**MATERIAL PROVIDED:**
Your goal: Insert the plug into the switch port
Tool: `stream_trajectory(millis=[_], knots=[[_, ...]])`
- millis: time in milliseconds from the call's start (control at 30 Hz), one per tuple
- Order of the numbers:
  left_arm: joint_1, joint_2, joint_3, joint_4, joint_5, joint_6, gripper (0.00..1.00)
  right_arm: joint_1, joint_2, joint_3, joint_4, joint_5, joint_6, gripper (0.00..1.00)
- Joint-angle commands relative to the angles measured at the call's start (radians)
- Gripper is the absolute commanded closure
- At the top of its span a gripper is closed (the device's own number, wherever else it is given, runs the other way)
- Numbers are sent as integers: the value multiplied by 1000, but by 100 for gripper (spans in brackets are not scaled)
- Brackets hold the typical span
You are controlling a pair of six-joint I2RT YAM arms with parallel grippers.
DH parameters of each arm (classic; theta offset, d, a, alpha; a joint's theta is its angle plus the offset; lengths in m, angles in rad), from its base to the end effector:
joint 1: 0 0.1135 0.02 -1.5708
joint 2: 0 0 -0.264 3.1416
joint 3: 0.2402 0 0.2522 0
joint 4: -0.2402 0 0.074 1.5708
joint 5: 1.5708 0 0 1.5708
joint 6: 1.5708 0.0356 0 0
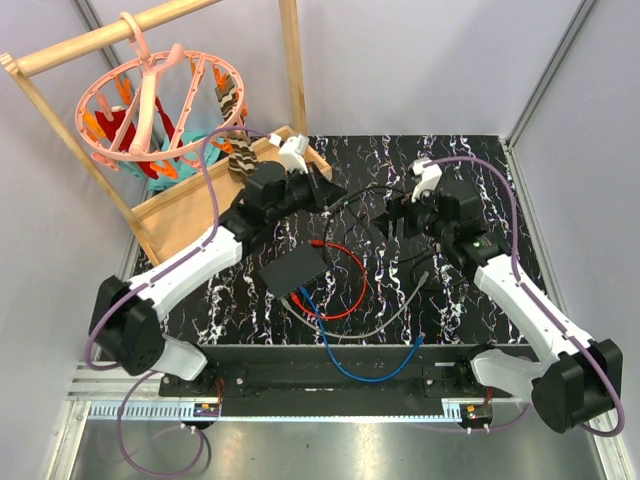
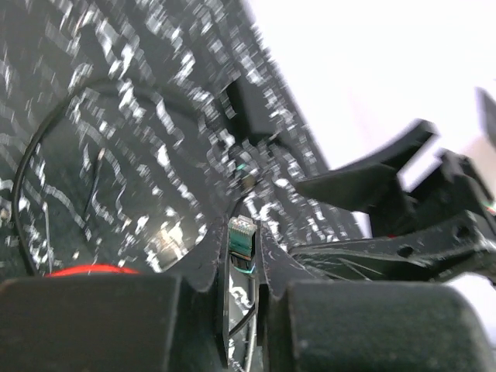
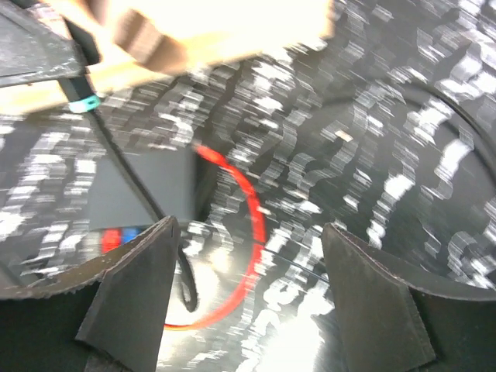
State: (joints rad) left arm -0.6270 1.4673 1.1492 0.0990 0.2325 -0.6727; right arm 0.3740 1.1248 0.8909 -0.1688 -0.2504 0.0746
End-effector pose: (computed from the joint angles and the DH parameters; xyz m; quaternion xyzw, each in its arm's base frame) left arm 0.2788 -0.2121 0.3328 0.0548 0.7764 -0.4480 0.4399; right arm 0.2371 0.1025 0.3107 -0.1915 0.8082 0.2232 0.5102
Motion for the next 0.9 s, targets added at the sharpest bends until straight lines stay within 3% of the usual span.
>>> stream_trajectory(millis=[0,267,400,600,867], knots=[[-5,-155,-35,122,19,44,100,5,-22,77,72,-249,91,17],[-5,-323,-172,229,25,-8,100,2,15,65,372,-515,275,22],[-7,-357,-213,252,22,-30,100,0,67,57,570,-627,450,32],[-19,-369,-229,277,27,-56,100,9,135,86,676,-730,545,38],[-57,-363,-223,291,22,-56,100,48,173,109,695,-728,559,48]])
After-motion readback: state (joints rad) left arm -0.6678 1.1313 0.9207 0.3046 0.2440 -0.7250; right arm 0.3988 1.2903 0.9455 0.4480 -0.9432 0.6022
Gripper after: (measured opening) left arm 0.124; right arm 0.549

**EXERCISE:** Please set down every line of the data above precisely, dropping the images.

**EXERCISE ANSWER:**
Your goal: Insert the plug into the switch port
Tool: `stream_trajectory(millis=[_], knots=[[_, ...]])`
- millis: time in milliseconds from the call's start (control at 30 Hz), one per tuple
- Order of the numbers:
  left_arm: joint_1, joint_2, joint_3, joint_4, joint_5, joint_6, gripper (0.00..1.00)
  right_arm: joint_1, joint_2, joint_3, joint_4, joint_5, joint_6, gripper (0.00..1.00)
- Joint-angle commands relative to the angles measured at the call's start (radians)
- Gripper is the absolute commanded closure
- At the top of its span a gripper is closed (the device's own number, wherever else it is given, runs the other way)
- Numbers are sent as integers: the value multiplied by 1000, but by 100 for gripper (spans in brackets are not scaled)
- Brackets hold the typical span
You are controlling a pair of six-joint I2RT YAM arms with parallel grippers.
DH parameters of each arm (classic; theta offset, d, a, alpha; a joint's theta is its angle plus the offset; lengths in m, angles in rad), from its base to the end effector:
joint 1: 0 0.1135 0.02 -1.5708
joint 2: 0 0 -0.264 3.1416
joint 3: 0.2402 0 0.2522 0
joint 4: -0.2402 0 0.074 1.5708
joint 5: 1.5708 0 0 1.5708
joint 6: 1.5708 0.0356 0 0
State: (joints rad) left arm -0.6270 1.4673 1.1492 0.0990 0.2325 -0.6727; right arm 0.3740 1.1248 0.8909 -0.1688 -0.2504 0.0746
End-effector pose: (computed from the joint angles and the DH parameters; xyz m; quaternion xyzw, each in its arm's base frame) left arm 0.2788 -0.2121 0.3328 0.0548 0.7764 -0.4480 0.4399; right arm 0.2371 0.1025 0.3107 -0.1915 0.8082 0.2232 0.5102
Motion for the next 0.9 s, targets added at the sharpest bends until straight lines stay within 3% of the usual span.
>>> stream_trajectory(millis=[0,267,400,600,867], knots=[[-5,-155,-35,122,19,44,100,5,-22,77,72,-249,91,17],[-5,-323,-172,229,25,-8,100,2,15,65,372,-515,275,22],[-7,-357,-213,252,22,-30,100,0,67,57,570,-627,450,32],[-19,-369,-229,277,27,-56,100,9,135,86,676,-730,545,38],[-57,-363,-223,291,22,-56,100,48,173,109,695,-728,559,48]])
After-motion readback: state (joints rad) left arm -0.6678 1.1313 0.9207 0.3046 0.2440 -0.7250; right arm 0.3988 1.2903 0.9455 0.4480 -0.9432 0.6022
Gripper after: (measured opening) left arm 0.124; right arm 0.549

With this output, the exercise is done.